“Human civilization simply would not have been possible without fermented foods and beverages…we’re here today because fermented foods have been popular for humans for at least 10,000 years,” says Bob Hutkins, professor of food science at the University of Nebraska (and a recent addition to TFA’s Advisory Board).
Hutkins was the opening keynote speaker at FERMENTATION 2021, The Fermentation Association’s first international conference. His presentation explored the history, definition and health benefits of fermented foods.
The topic of fermentation extends to evolution, archaeology, science and even the larger food industry.
“The discipline of microbiology began with fermentation, all the early microbiologists studied fermentation,” Hutkins says.
Louis Pasteur patented his eponymous process, developed to improve the quality of wine at Napoleon III’s request. The microbes studied back then — lactococcus, lactobacillus and saccharomyces — remain the most studied strains.
“What interested those early microbiologists — namely how to improve food and beverage fermentation, how to improve their productivity, their nutrition — are the very same things that interest 21st century fermentation scientists,” Hutkins says.
Hutkins is the author of one of the books considered gospel in the industry, “Microbiology and Technology of Fermented Foods.” He says that fermented foods defined the food industry. In its early days, it was small-scale, traditional food production that “we call a craft industry now.” At the time, food safety wasn’t recognized as a microbiological problem.
Today’s modern food industry manufactures on a large-scale in high throughput factories withmany automated processes. Food safety is a priority and highly regulated. And, thanks to developments in gene sequencing, many fermented products are made with starter cultures selected for their individual traits.
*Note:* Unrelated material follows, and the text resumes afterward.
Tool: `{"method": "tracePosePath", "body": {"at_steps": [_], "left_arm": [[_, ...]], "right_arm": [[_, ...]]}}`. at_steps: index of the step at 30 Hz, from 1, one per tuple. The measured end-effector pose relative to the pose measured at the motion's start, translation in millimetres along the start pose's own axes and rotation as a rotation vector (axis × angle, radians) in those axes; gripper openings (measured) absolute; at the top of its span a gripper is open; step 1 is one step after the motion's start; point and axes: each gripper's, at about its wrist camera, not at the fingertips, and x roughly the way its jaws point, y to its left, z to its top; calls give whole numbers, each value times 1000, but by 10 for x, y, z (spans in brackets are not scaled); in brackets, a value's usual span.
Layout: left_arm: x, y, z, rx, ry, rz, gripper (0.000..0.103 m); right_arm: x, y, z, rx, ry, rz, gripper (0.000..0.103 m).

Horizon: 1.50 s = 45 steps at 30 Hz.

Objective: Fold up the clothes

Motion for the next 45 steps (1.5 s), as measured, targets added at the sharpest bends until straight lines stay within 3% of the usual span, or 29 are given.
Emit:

“But I would say that there’s been kind of a merging between these traditional and modern approaches to manufacturing fermented foods, where we’re all concerned about time sensitivity, excluding contaminants, making sure that we have consistent quality, safety is a vital concern and extensive culture knowledge,” Hutkins says.
Defining & Demystifying
Fermentation — “the original shelf-life foods” — is experiencing a major moment. “Fermented foods in 2021 check all the topics” of popular food genres: artisanal, local, organic, natural, healthy, flavorful, sustainable, entrepreneurial, innovative, hip and holistic. “They continue to be one of the most popular food categories,” Hutkins continues.
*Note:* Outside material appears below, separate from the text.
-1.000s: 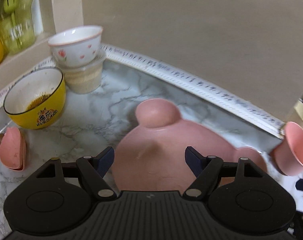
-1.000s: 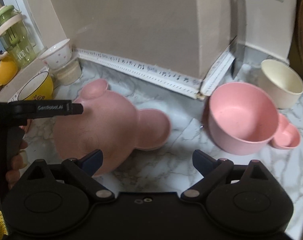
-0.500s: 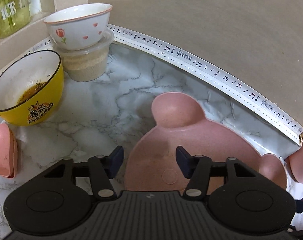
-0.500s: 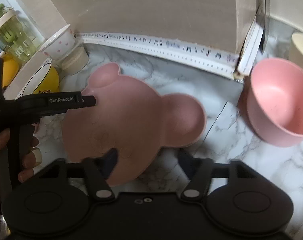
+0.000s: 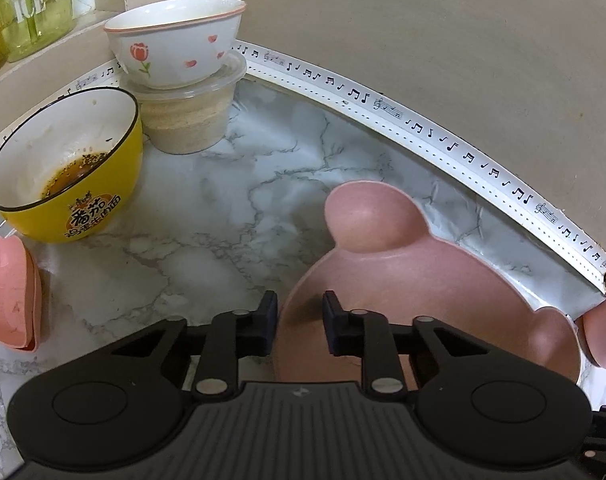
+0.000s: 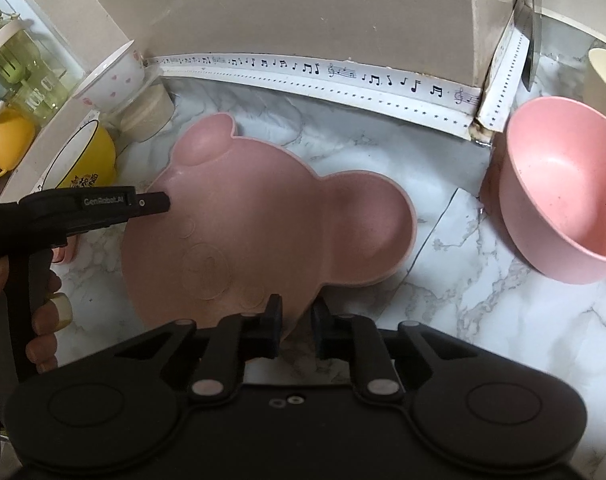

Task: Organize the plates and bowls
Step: 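Close both grippers on the rim of the pink bear-shaped plate, then carry the bear plate with both grippers and lower it onto the white plates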

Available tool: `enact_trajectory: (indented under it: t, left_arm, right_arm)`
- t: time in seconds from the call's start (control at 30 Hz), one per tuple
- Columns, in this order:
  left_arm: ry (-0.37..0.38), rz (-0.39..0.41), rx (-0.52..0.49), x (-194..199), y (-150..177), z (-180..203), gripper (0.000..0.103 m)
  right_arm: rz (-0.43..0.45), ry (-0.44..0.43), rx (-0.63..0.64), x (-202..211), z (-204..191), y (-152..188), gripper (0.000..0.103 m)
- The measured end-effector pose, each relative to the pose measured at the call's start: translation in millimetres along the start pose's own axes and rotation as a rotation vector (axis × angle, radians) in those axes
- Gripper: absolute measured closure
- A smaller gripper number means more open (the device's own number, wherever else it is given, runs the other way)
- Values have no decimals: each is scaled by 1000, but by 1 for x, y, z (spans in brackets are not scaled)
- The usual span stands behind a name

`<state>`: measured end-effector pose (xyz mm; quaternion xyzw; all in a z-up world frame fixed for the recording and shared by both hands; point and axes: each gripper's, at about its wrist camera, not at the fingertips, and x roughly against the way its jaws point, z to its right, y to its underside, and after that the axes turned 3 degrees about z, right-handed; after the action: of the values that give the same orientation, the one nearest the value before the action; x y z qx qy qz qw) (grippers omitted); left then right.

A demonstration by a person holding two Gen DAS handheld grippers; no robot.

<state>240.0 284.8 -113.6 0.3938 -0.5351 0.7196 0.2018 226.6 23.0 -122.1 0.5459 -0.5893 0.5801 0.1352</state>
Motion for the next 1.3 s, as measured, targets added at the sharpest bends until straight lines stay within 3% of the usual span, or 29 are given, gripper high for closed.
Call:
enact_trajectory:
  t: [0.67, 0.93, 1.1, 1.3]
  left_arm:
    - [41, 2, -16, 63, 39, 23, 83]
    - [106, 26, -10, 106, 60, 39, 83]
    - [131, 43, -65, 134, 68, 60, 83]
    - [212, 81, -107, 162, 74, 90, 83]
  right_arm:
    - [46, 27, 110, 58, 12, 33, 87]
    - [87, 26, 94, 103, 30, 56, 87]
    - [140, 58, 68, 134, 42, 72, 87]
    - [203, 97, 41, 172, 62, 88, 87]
Interest in fermentation is reaching beyond scientists, to nutritionists and clinicians. But Hutkins says he’s still surprised to learn how many professionals don’t understand fermentation. To address the confusion, a panel of interdisciplinary scientists created a global definition of fermented foods in March 2021.
“Fermentation was defined with these kind of geeky terms that I don’t know that they mean very much to anybody,” he says.
The textbook biochemical definition of fermentation that a microbiologist learns in Biochemistry 101 doesn’t work for a nutritionist or clinician focusing on fermentation’s health benefits. The panel, which spent a year coming to a consensus, wanted a definition that would simply illustrate “raw food being converted by microbes into a fermented food.” The new definition, published in the the journal Nature and released in conjunction with the International Scientific Association for Probiotics and Prebiotics (ISAPP), reads: “Foods made through desired microbial growth and enzymatic conversions of food components.”
Fermentation in 2022
Hutkins predicts 2022 will see more studies addressing whether there are clinical health benefits from eating fermented foods. The groundbreaking study on fermented foods at Stanford was important. It found that a diet high in fermented foods increases microbiome diversity, lowers inflammation, and improves immune response. But research like this is expensive, so randomized control trials are few.
Fermented foods could also make their way into dietary guidelines.
“Fermented foods, including those that contain live microbes, should be included as part of a healthy diet,” Hutkins says.